I’ve seen about five more crows since my last post about Crow. I’ve been so busy with school and work the past few days that I haven’t had a chance to journey to see Crow – but I’m planning on it today. So to tide my curiosity and give me a general idea, I made an impromptu pendulum board with different aspects of Crow written in the sections.
So, there’s the gist of how I made it, but I’d like to go a little more in-depth about the aspects that I used. Oh, and before we begin, I use “Crow” and “Raven” interchangeably, because, scientifically speaking, they are from the same genus (Corvus).

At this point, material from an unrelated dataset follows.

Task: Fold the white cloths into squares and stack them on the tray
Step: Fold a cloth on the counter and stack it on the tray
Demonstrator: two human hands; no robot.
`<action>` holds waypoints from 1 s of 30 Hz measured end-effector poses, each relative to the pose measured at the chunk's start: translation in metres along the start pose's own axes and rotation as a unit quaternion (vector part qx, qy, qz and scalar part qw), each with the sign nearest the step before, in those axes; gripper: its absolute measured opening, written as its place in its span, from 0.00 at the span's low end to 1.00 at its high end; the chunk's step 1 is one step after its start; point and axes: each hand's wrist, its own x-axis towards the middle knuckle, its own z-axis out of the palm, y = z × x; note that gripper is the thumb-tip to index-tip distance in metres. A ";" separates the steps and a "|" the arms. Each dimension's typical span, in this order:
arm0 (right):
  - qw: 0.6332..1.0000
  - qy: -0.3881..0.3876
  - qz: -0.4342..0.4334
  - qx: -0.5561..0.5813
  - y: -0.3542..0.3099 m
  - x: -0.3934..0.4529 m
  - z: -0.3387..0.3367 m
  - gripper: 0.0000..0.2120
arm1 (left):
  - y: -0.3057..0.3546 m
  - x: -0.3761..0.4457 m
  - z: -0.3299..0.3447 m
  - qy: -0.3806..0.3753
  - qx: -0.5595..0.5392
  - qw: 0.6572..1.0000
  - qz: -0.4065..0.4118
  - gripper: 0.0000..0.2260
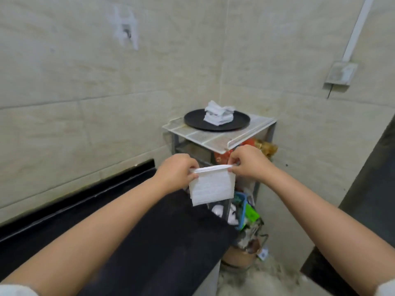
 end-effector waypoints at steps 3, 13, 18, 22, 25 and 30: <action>1.000 0.007 -0.003 -0.014 0.045 0.064 -0.022 0.06 | -0.005 0.080 -0.003 0.005 -0.008 1.000 -0.001 0.11; 0.997 0.015 -0.004 0.071 0.161 0.246 -0.068 0.08 | -0.023 0.291 -0.022 0.029 -0.075 0.993 -0.086 0.10; 0.988 0.017 0.015 0.155 0.205 0.328 -0.068 0.07 | -0.033 0.374 -0.011 0.104 -0.114 0.971 -0.181 0.09; 0.973 0.070 0.003 0.218 0.242 0.405 -0.059 0.08 | -0.036 0.444 -0.002 0.210 -0.085 0.942 -0.248 0.11; 0.963 0.128 -0.040 0.235 0.265 0.460 -0.045 0.08 | -0.041 0.489 0.008 0.266 -0.059 0.921 -0.278 0.11; 0.964 0.062 -0.108 0.236 0.314 0.507 0.023 0.08 | -0.038 0.524 0.060 0.198 -0.017 0.932 -0.303 0.12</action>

Intelligence: As far as birds go, Crows are incredibly intelligent. Some species actually make tools to use in looking for food or utilize the tools of humans to do their work for them.
Oracle: Crows can be trained to speak (not unlike a parrot) – this imitated human voice lends itself well to legends about Crow being an amazing oracle.Furthermore, think of the ‘kraws‘ sound that Crow sometimes makes – to me it sounds a lot like the Latin ‘cras‘ which means ‘tomorrow’.

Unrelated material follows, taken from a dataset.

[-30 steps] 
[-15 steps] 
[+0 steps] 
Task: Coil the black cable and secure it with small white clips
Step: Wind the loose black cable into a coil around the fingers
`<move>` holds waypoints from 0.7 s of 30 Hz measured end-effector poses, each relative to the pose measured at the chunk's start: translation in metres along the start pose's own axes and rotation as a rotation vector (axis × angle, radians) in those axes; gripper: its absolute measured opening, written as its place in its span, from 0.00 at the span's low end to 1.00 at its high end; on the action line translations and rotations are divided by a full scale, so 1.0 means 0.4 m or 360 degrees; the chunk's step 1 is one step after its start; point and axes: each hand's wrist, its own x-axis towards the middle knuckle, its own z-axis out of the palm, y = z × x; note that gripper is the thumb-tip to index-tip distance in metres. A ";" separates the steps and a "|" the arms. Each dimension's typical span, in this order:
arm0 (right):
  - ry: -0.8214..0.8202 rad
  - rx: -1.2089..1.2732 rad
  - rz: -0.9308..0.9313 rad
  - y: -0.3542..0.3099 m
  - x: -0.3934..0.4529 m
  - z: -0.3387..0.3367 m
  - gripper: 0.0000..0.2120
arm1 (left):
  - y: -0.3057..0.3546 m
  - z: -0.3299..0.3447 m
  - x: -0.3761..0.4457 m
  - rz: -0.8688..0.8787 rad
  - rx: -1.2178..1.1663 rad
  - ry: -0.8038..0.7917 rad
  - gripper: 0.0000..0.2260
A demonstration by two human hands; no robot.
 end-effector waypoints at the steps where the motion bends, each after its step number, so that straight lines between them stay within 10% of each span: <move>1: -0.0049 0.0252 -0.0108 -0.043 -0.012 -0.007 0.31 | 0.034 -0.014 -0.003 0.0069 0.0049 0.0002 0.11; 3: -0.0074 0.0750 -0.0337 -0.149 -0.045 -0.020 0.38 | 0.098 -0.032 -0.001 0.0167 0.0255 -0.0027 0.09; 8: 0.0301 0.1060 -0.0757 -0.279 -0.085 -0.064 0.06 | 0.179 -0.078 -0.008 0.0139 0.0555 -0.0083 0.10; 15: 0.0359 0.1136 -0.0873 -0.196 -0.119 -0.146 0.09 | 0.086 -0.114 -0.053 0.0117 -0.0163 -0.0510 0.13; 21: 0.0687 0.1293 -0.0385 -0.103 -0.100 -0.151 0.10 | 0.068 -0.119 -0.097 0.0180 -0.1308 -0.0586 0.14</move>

Secrets: Crows can be very deceptive in their actions – keeping their true motives and actions hidden. They are seen in many mythologies as keepers of secrets.
Wisdom: Many ancient mythos associate Crow with wisdom (and prophecy, but I’ve talked about that) through the gods that are associated with Crow, such as: Odin, Bran, Cailleach, and Morrigan.
Odin the Allfather with his wolves (Geri and Freki) and Huginn and Muninn
Thought/Memory: Odin is said to have been attended by two Ravens – Huginn (Thought) and Muninn (Memory). They would fly all over the world everyday and later tell Odin of everything they had seen. These two concepts are so connected that I could not separate them.
Bringer of Light: In Haida myth, Raven steals the sun (amongst other things) from Grey Eagle, who horded the sun, moon, stars, fresh water, and fire from humanity because he so despised them. Oddly enough, in the beginning of this myth (and others) Raven is a white bird, whose feathers are burnt by flame or the sun.
Creation: The black color of Crow is associated with the void of creation – the primordial womb from which all life springs. Some Native American myths speak of Raven as having created the world.
Change: Crow is known as a shape-shifter in many cultures. Also, Crow’s assocation with death and the transition from life to death connects to change on a great scale.
~Take care and Blessed be
P.S. I turned on Bones tonight, and they were talking about the American Crow. Like I said in my video, everywhere!